▸ AIM OF THE EXERCISE: Repeat the listing exactly as given, omitting every image.

▸ DATA EXCERPT:
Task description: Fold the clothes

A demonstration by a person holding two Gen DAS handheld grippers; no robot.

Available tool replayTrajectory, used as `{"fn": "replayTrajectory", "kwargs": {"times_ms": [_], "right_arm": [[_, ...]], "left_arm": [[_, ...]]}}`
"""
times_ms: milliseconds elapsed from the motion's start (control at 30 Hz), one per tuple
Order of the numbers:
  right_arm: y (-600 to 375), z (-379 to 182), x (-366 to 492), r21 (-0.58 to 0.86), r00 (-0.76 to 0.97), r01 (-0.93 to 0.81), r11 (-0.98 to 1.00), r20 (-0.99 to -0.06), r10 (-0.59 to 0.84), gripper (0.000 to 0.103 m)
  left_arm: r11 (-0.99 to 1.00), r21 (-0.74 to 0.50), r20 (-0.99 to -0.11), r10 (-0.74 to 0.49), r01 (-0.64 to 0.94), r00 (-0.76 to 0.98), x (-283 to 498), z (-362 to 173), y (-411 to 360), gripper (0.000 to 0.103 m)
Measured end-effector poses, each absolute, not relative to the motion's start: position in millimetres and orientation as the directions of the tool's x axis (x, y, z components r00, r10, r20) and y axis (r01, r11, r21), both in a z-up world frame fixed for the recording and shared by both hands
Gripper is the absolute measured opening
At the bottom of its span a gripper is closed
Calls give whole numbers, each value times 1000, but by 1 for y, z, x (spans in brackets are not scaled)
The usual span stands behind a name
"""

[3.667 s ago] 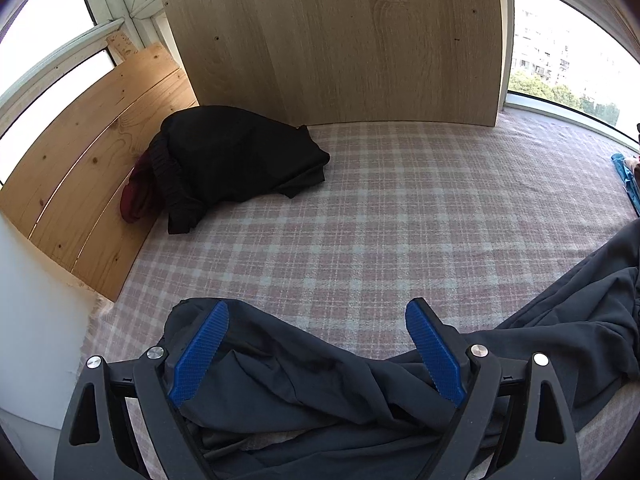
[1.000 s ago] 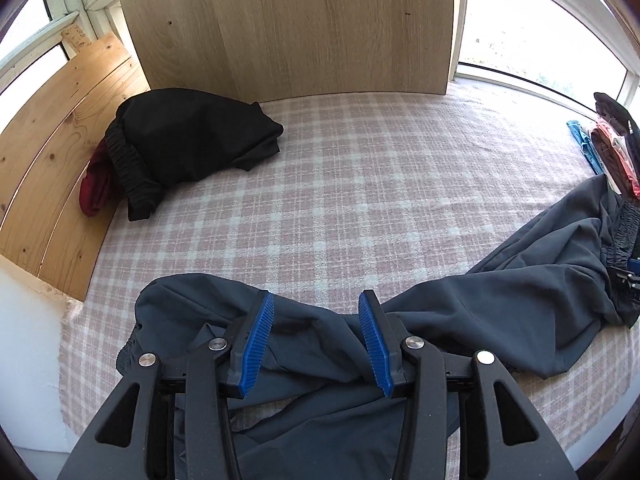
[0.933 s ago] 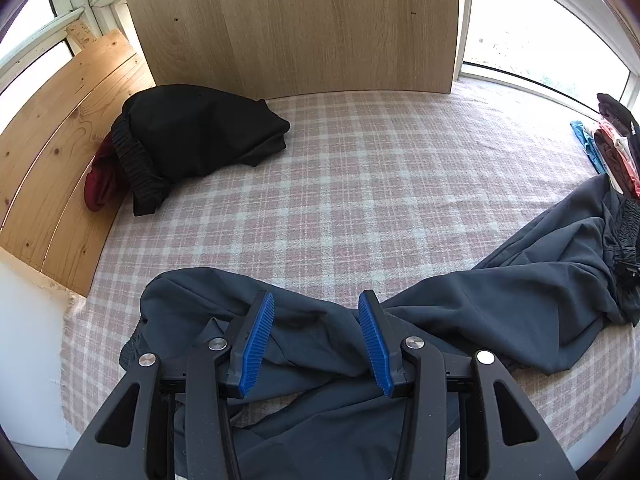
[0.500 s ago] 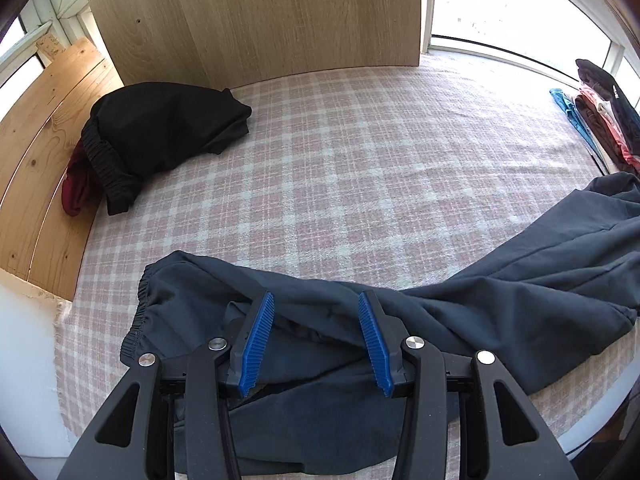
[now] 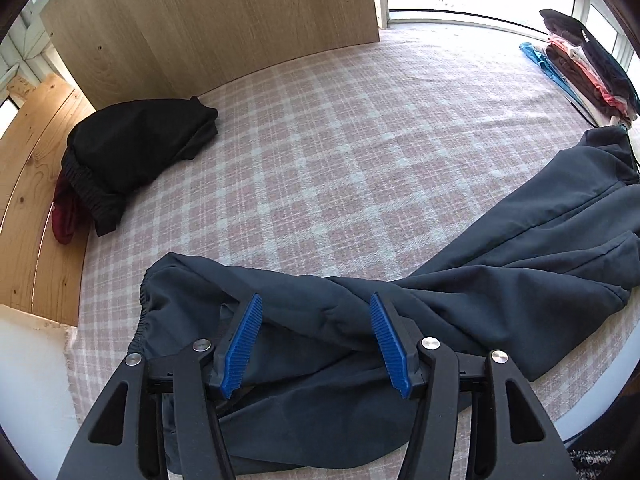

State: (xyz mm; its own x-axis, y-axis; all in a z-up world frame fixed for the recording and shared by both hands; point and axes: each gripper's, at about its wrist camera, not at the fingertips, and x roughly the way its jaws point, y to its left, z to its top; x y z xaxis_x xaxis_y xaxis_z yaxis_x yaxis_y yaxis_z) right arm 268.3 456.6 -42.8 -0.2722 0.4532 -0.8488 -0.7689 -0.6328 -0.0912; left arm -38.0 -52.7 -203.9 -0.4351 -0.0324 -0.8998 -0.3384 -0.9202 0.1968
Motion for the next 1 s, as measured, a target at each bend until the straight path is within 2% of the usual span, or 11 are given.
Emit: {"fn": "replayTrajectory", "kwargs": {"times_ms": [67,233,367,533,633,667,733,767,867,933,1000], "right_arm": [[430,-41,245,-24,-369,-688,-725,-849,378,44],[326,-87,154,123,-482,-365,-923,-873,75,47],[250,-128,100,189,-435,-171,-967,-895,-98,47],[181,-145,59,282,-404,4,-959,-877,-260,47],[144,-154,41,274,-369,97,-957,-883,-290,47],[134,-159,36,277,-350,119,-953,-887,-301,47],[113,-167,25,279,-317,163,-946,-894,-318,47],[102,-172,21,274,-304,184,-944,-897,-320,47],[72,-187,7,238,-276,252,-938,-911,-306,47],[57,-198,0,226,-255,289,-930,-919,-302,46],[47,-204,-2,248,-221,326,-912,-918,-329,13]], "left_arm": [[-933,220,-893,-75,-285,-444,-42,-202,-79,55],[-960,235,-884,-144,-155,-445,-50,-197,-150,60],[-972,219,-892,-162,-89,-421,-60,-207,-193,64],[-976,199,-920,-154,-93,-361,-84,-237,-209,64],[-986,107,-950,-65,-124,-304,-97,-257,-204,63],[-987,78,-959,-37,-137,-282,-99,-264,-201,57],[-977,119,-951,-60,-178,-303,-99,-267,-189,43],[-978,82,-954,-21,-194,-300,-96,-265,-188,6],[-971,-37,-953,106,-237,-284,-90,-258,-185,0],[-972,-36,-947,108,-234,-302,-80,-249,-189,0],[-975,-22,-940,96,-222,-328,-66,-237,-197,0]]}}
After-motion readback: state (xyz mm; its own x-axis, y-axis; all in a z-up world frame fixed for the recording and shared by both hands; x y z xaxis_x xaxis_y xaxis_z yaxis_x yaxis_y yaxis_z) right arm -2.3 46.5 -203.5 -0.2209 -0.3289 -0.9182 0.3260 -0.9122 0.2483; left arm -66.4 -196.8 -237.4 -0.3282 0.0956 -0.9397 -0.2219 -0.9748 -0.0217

▸ TASK RESULT:
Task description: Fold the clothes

A demonstration by a person holding two Gen DAS handheld grippers; no robot.

Available tool replayTrajectory, used as `{"fn": "replayTrajectory", "kwargs": {"times_ms": [_], "right_arm": [[_, ...]], "left_arm": [[_, ...]]}}`
"""
times_ms: milliseconds elapsed from the motion's start (control at 30 Hz), one per tuple
Order of the numbers:
  right_arm: y (-600 to 375), z (-379 to 182), x (-366 to 492), r21 (-0.58 to 0.86), r00 (-0.76 to 0.97), r01 (-0.93 to 0.81), r11 (-0.98 to 1.00), r20 (-0.99 to -0.06), r10 (-0.59 to 0.84), gripper (0.000 to 0.103 m)
  left_arm: r11 (-0.99 to 1.00), r21 (-0.74 to 0.50), r20 (-0.99 to -0.11), r10 (-0.74 to 0.49), r01 (-0.64 to 0.94), r00 (-0.76 to 0.98), x (-283 to 498), z (-362 to 173), y (-411 to 360), gripper (0.000 to 0.103 m)
Measured end-effector poses, each absolute, not relative to the motion's start: position in millimetres and orientation as the directions of the tool's x axis (x, y, z components r00, r10, r20) and y axis (r01, r11, r21), both in a z-up world frame fixed for the recording and shared by both hands
Gripper is the absolute measured opening
At the bottom of its span a gripper is closed
Calls give whole numbers, each value times 1000, but by 1 for y, z, x (spans in brackets are not scaled)
The usual span stands behind a name
"""

[3.667 s ago] 
[1.000 s ago] 
[0.933 s ago] 
[0.500 s ago] 
[now] 

State: (xyz mm; its own x-axis, y-axis; all in a z-up world frame fixed for the recording and shared by both hands; point and axes: each gripper's, at about its wrist camera, not at the fingertips, and x roughly the way its jaws point, y to its left, z to its top; x y z xaxis_x xaxis_y xaxis_z yaxis_x yaxis_y yaxis_z) right arm 268.3 456.6 -42.8 -0.2722 0.4532 -0.8488 -0.7689 -0.6328 -0.0912; left arm -38.0 -52.7 -203.9 -0.4351 -0.0324 -0.8998 -0.3384 -0.9202 0.1968
Motion for the next 1 s, as measured, a target at each bend until the straight path is within 2% of the usual span, or 11 are given.
Emit: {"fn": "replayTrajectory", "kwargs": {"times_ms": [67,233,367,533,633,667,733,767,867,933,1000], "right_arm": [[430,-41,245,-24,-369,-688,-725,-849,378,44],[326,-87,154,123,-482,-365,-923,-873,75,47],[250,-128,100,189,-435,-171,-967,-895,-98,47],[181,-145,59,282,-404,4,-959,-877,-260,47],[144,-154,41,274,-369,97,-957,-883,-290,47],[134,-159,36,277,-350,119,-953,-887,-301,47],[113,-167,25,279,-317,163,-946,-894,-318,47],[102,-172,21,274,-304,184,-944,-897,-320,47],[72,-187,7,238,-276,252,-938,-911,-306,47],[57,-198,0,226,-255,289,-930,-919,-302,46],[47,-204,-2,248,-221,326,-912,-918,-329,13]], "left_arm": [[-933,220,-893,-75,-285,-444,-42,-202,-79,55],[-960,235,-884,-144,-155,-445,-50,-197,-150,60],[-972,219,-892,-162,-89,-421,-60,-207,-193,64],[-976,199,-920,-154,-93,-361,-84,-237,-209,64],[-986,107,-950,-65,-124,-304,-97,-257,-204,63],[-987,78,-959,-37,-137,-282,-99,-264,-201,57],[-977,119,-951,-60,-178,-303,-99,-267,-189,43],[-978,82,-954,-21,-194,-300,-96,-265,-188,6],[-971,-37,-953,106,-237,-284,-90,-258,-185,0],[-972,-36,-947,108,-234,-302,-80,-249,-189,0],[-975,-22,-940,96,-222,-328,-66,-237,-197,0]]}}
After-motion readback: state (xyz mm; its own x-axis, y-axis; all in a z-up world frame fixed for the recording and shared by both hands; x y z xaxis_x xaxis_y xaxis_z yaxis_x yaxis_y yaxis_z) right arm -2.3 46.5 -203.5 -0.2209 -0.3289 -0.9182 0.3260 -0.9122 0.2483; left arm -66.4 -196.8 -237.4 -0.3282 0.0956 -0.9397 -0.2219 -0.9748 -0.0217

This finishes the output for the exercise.